Theologe Tück wünscht sich positivere Sicht auf das Kreuz

Der Theologe Jan-Heiner Tück hat zu einer positiveren kulturellen Sicht auf das christliche Kreuz angeregt.
Theologe Tück wünscht sich positivere Sicht auf das Kreuz

Jan-Heiner Tück (Foto: © Institut für Dogmatik 2017)

Der Theologe Jan-Heiner Tück hat zu einer positiveren kulturellen Sicht auf das christliche Kreuz angeregt. Dieser „scheinbar äußerst verstörenden Szene der Passion“ wohne ein tieferer Sinn inne, der auch abseits von Religion gesellschaftliche Relevanz habe, sagte der Dogmatiker am Freitag im Deutschlandfunk.

Wenn das Kreuz als Symbol aus der Öffentlichkeit zunehmend verschwinde, verschwinde damit auch „eine öffentliche Erinnerung an das Leiden“ oder den Tod, die heutzutage häufig verdrängt würden, mahnte Tück. Aus der Erinnerung an Passion und Leid Christi erwachse aber gleichzeitig „ein Impuls, Widerstand zu leisten gegen leidverursachende Mechanismen“.
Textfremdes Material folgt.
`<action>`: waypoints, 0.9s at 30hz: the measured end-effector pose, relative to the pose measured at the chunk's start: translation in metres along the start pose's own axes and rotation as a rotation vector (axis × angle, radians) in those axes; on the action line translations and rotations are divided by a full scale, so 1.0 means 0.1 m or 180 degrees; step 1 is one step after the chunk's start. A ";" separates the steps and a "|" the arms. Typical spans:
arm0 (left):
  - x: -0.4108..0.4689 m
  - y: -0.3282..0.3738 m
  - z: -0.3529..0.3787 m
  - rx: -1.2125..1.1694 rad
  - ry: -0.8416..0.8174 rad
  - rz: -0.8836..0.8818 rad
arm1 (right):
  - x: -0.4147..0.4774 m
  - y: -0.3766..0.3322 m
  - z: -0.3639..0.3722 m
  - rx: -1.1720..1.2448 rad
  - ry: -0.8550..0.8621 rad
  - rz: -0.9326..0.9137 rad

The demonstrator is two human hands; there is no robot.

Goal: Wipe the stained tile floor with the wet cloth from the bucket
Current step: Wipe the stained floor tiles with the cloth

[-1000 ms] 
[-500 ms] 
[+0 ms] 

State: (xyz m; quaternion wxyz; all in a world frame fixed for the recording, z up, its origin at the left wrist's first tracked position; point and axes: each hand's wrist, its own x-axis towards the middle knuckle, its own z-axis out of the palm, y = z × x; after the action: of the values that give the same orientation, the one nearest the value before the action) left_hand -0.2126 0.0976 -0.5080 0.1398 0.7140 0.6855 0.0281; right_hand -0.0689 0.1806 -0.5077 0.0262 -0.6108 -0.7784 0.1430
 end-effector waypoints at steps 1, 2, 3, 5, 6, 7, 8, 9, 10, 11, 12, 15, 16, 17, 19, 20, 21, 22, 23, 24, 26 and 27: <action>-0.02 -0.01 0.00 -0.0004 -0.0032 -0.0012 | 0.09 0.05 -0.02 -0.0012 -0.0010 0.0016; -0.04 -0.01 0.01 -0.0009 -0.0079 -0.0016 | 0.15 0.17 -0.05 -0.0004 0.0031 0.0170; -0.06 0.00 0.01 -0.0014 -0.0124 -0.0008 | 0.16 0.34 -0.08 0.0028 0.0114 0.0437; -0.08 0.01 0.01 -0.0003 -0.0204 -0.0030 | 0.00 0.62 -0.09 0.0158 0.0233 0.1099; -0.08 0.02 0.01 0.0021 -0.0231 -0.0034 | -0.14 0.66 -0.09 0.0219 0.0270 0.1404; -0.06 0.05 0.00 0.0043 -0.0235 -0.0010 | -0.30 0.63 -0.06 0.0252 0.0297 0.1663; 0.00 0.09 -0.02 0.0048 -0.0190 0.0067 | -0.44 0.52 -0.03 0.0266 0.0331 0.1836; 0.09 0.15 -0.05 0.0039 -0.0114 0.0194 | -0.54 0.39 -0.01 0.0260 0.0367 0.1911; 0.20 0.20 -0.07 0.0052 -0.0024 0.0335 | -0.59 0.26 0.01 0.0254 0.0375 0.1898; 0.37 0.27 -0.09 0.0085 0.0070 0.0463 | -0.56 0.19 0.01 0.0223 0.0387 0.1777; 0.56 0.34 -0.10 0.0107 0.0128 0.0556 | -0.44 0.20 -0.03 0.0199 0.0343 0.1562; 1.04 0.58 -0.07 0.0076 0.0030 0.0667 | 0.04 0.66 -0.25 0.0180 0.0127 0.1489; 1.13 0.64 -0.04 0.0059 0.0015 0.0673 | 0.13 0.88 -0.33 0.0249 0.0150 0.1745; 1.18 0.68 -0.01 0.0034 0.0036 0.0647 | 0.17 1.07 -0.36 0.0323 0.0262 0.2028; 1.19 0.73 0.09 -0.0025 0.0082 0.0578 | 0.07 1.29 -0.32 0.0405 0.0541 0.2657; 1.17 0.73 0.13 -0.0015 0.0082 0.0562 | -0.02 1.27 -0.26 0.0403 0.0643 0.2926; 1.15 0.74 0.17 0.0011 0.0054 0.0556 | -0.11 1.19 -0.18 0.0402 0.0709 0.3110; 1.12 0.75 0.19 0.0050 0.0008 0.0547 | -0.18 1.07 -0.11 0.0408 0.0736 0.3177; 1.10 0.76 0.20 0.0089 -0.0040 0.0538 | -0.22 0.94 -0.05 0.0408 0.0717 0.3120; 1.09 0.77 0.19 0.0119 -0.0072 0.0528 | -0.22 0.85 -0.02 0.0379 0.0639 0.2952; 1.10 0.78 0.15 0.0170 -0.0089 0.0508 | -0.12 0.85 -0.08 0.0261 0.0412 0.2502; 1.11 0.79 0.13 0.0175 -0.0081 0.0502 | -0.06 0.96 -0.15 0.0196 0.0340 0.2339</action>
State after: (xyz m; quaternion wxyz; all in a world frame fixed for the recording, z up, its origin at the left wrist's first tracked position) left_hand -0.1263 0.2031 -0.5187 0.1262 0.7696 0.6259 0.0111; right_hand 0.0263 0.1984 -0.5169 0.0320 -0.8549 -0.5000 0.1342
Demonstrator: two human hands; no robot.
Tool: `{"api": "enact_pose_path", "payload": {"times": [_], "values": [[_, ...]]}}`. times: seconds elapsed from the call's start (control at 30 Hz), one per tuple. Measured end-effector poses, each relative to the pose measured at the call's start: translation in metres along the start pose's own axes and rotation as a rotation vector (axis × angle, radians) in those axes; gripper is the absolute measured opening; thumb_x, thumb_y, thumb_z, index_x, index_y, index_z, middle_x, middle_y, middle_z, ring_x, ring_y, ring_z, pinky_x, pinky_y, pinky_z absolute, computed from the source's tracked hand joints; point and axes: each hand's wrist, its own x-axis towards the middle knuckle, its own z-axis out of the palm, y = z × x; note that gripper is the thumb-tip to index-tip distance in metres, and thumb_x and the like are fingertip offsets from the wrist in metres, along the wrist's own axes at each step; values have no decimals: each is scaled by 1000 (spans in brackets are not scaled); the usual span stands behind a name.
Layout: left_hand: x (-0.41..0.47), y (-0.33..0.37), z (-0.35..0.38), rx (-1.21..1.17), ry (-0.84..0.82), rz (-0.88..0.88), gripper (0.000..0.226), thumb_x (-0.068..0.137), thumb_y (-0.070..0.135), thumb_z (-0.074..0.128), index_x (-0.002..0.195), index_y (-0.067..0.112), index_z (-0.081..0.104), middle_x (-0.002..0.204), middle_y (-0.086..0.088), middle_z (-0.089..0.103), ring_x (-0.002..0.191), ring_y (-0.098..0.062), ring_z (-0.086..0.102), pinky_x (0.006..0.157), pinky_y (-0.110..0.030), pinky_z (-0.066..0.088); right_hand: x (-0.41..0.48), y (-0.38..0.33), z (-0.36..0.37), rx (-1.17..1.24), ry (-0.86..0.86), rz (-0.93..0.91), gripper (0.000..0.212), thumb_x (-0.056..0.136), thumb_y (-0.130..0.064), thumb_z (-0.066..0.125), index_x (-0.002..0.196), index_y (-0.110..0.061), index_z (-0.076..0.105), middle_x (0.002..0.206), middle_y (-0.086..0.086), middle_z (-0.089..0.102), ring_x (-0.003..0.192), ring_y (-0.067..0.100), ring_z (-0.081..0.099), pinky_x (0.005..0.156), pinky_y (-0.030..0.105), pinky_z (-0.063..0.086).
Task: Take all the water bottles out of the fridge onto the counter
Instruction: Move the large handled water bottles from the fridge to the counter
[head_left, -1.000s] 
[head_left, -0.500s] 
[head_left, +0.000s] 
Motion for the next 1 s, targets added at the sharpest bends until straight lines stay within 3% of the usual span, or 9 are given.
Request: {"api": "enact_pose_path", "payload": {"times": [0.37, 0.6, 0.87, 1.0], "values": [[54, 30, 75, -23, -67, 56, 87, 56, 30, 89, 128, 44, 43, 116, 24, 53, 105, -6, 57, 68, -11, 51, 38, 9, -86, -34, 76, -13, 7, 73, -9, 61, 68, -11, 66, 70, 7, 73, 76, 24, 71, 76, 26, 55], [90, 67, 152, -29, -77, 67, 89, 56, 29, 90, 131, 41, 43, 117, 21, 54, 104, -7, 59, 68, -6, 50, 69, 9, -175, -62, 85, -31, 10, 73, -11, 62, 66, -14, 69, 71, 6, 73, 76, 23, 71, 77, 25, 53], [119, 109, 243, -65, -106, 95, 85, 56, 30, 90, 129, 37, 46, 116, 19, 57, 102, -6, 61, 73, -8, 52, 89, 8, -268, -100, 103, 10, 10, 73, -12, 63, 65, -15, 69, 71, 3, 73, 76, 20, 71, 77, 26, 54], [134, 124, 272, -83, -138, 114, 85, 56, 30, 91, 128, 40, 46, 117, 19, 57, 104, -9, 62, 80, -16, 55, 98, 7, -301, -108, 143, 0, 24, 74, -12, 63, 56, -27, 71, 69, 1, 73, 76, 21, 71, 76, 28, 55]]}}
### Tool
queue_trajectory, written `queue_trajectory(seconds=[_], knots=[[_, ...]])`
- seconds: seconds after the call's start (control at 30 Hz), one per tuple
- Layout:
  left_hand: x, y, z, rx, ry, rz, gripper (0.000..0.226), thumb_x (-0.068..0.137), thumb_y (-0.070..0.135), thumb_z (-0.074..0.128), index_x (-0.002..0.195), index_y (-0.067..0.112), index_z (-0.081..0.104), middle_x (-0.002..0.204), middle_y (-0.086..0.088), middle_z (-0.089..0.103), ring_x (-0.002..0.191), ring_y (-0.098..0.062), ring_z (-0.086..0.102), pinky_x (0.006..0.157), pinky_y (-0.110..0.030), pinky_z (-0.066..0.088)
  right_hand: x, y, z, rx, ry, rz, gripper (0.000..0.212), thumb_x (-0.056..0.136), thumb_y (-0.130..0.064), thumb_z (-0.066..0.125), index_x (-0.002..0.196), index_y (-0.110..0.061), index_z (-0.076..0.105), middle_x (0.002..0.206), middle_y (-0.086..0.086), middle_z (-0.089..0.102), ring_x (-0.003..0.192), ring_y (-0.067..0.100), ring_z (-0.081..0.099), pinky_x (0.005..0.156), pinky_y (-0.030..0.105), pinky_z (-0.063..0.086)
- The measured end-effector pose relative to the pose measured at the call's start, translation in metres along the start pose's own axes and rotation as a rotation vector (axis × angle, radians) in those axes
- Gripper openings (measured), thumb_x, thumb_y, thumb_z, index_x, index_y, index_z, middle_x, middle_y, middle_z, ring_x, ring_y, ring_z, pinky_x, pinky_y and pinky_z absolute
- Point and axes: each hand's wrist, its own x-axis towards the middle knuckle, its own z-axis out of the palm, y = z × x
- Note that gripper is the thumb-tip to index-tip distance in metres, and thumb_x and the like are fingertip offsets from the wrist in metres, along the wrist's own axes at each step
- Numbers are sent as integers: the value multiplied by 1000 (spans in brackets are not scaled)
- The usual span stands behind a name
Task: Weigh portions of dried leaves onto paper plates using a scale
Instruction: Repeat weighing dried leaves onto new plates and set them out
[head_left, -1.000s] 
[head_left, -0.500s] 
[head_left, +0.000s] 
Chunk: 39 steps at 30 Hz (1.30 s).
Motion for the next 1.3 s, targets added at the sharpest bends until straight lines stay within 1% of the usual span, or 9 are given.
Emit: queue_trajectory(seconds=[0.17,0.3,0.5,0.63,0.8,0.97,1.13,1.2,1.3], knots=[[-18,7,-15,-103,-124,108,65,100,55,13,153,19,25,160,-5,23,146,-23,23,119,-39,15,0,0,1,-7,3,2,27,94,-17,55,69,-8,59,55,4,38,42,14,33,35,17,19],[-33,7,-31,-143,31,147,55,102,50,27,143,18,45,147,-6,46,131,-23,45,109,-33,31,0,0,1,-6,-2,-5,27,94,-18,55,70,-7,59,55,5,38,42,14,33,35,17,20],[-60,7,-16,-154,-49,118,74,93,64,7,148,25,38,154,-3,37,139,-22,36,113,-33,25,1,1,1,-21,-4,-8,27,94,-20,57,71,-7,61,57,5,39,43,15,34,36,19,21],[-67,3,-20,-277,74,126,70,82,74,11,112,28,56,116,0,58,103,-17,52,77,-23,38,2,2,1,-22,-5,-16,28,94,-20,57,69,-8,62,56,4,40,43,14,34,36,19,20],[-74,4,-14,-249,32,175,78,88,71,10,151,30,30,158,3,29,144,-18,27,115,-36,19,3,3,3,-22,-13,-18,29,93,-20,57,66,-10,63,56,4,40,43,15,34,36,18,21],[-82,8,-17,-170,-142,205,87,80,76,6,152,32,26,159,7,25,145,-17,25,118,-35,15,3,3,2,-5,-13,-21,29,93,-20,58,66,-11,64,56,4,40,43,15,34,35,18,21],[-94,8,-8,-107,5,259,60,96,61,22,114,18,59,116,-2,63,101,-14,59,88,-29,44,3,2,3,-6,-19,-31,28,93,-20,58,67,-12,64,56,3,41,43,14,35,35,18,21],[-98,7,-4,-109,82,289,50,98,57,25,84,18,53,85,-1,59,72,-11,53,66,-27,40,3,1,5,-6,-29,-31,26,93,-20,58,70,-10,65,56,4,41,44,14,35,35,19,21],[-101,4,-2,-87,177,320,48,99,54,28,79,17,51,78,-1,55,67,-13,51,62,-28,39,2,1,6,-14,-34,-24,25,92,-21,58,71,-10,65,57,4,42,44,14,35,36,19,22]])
Zudem rege das Kreuz zu einer selbstkritischen Besinnung an und befördere eine Kultur der Vergebung. Jesus habe am Kreuz für seine Peinigern um Vergebung gebeten; das ist nach Worten des Theologen „eine wahnsinnige Botschaft, den Mechanismus von Gewalt und Gegengewalt zu durchbrechen“.

Generell gebe es viele Gründe, warum „das Unbehagen am Kreuz in der Gesellschaft wächst“, so Tück. Zum einen habe sich die religiöse Landschaft in Deutschland zu Gunsten einer „bunteren Weltanschauung“ verändert. Zum anderen hätten Christen im interreligiösen Kontext „mit den Augen der anderen zu sehen gelernt“. Für Juden etwa sei das Kreuz mit „antijudaistischen Hypotheken belastet“, betonte rder Theologe. „Das heißt, das Kreuz als christliches Symbol kann nicht mehr ohne Weiteres auf allgemeine Akzeptanz stoßen.“

Dennoch müsse es etwa im Bildungsbereich die Möglichkeit für jeden Einzelnen geben, seine Religiosität ausleben zu können, etwa in eigenen Räumen, die Kreuze an der Wand haben dürften, erklärte Tück. Eine Kreuz-Verordnung wie in Bayern sehe er hingegen als „politische Instrumentalisierung“, die er nicht gutheiße. „Das scheint mir eine übergriffige Angelegenheit zu sein.“

Die CSU-geführte bayerische Landesregierung hatte 2018 ein Gesetz erlassen, wonach im Eingangsbereich jeder staatlichen Behörde gut sichtbar ein Kreuz anzubringen sei. Auch in staatlichen Schulen dürfen – anders als in anderen Bundesländern – Kreuze in den Klassenzimmern hängen, sofern niemand ihre Entfernung verlangt. Wenn eine Religion durch solche Beschlüsse privilegiert werde, könne es „zu Verstörungen innerhalb der Gesellschaft kommen“, warnte der Dogmatiker, der jüngst ein neues Buch über „die Anstößigkeit des Kreuzes“ veröffentlicht hat.